What to work on: Check every line below for the word "bottle" and copy the ones that have it.

Data shown:
------------------------------

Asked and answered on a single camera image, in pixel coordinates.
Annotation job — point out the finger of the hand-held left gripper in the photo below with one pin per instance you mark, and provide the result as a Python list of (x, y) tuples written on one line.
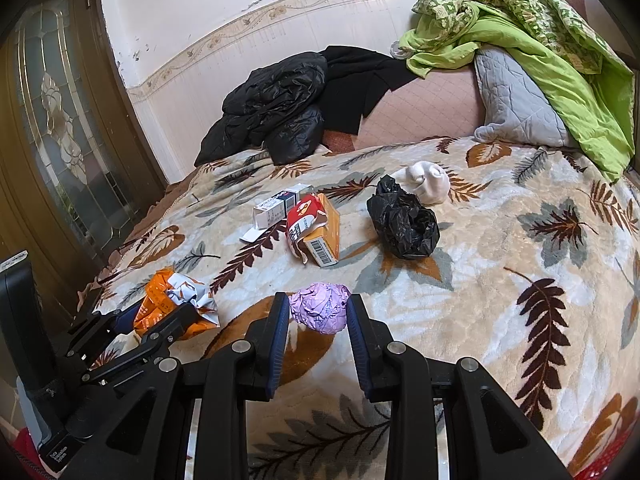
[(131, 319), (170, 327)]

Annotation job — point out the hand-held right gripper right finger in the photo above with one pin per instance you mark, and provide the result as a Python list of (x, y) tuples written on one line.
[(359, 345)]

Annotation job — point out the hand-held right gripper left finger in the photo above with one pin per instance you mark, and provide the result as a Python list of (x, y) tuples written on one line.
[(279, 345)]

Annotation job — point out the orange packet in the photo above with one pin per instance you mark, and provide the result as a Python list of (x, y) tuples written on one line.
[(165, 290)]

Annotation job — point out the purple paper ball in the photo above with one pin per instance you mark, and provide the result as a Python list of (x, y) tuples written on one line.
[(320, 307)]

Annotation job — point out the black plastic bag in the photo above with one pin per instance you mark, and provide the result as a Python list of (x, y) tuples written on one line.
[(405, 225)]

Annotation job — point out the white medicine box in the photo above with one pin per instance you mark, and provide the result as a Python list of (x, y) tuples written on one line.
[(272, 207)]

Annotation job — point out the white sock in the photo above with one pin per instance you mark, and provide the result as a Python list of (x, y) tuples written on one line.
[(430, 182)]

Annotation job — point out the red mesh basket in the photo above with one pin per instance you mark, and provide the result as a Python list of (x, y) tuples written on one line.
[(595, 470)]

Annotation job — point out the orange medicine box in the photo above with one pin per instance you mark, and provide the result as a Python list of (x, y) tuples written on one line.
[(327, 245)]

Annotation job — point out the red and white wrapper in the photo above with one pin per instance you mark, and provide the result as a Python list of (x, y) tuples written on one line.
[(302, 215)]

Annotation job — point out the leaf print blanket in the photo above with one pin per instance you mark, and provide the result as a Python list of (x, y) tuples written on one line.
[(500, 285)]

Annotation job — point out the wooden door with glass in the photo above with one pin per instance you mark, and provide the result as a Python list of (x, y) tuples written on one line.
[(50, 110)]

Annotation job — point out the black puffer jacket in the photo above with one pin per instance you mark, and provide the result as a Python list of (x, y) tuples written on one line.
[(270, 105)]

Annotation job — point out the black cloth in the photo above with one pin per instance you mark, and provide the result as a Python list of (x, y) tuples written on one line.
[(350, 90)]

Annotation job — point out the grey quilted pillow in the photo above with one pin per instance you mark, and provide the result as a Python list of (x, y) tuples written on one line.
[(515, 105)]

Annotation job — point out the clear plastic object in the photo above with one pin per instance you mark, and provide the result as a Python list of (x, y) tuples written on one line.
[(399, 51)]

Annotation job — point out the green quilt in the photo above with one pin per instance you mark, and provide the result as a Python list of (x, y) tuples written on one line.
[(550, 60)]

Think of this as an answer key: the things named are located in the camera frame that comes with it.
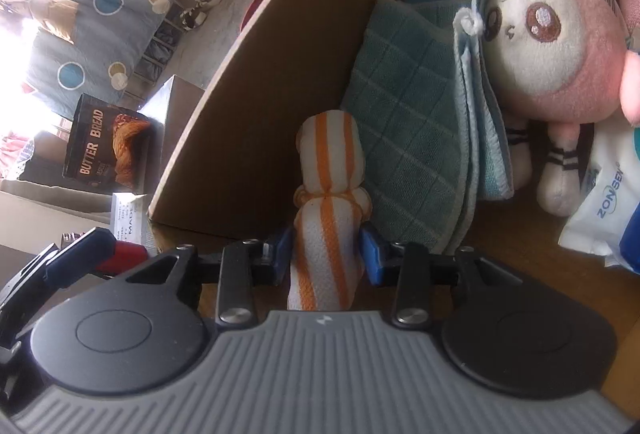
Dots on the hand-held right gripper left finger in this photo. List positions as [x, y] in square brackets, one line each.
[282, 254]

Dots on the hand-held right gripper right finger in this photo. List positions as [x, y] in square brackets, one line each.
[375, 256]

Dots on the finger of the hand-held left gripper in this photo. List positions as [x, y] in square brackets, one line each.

------------------------------

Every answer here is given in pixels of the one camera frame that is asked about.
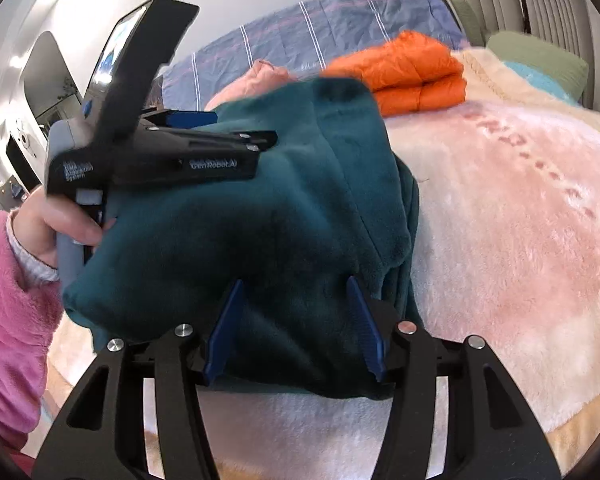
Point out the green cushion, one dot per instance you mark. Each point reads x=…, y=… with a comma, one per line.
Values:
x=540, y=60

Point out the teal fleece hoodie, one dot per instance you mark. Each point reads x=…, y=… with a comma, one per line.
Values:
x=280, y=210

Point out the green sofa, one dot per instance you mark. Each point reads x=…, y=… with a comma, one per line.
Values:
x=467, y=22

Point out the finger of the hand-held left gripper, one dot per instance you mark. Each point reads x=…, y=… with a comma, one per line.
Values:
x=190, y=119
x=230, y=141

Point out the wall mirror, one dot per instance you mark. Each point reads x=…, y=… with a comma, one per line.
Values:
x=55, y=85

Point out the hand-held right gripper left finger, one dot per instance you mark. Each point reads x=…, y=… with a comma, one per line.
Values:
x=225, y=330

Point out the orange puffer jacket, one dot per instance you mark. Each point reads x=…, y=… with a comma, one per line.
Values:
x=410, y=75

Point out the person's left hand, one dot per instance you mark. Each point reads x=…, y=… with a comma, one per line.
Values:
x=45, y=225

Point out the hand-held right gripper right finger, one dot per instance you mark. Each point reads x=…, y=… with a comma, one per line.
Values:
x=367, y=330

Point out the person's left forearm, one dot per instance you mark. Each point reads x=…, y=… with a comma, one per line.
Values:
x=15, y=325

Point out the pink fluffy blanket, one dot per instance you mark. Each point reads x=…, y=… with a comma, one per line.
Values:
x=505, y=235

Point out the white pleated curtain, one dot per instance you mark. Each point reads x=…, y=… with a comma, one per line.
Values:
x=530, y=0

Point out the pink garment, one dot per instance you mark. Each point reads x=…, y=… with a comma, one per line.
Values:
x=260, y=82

------------------------------

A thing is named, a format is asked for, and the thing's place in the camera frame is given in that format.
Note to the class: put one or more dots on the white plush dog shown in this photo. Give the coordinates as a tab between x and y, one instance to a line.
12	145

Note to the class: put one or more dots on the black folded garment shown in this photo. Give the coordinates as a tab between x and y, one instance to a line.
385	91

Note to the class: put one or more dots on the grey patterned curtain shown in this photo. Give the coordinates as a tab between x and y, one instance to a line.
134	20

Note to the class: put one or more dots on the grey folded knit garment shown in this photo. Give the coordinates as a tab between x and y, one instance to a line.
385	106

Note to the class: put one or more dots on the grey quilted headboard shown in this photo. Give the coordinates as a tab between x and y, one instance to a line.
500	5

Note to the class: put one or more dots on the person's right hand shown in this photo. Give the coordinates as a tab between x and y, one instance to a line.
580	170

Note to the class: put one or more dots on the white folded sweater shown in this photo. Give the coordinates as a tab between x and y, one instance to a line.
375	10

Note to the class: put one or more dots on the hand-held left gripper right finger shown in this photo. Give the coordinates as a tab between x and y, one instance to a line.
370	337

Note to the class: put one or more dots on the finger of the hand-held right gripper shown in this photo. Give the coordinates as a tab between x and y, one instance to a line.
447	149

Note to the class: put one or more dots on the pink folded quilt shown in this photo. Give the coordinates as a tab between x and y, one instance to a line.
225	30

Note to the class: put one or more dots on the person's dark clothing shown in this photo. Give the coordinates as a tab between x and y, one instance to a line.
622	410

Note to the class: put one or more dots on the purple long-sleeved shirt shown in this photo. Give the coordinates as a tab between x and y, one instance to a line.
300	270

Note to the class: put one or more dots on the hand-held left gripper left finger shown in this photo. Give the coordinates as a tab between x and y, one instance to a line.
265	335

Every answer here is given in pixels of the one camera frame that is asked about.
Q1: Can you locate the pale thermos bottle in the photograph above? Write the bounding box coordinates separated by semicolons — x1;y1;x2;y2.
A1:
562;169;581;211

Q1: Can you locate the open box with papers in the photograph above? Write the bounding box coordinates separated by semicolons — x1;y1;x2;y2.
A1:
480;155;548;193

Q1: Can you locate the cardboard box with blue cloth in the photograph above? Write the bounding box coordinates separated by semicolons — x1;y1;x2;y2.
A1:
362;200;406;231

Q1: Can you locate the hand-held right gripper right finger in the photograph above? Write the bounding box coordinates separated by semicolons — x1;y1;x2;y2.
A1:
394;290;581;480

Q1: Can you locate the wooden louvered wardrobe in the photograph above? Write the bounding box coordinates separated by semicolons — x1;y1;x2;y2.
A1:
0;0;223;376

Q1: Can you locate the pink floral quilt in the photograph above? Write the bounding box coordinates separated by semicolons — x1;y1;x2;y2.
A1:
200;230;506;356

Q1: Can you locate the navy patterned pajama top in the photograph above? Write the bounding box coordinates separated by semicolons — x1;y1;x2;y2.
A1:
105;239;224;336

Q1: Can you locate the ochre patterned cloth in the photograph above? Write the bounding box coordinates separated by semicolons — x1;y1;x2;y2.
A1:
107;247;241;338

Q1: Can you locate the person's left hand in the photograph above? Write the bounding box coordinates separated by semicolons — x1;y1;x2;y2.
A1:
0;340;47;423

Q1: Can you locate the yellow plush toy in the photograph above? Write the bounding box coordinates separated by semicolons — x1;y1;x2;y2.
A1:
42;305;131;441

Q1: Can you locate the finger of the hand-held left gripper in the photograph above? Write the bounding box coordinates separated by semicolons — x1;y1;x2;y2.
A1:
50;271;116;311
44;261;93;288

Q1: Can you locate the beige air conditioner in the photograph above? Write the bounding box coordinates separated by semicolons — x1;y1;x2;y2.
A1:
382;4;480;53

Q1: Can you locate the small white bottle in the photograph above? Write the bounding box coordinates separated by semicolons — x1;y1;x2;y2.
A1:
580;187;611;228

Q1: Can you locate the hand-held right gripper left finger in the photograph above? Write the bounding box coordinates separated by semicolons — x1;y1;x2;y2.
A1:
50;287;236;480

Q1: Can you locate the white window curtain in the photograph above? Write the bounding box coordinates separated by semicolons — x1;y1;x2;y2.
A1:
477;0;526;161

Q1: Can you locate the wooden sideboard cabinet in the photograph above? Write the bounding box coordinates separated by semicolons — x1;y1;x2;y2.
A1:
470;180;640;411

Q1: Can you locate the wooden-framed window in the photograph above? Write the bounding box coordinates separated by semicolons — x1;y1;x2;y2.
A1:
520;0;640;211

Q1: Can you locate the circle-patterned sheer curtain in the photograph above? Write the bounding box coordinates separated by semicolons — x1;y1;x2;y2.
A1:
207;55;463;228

------------------------------

Solved problem:
Q1: Can you locate the pale thermos bottle in the photograph above? Write the bounding box coordinates separated by semicolons — x1;y1;x2;y2.
Q1: Can you locate the small white bottle in the photograph above? Write the bounding box coordinates separated by semicolons — x1;y1;x2;y2.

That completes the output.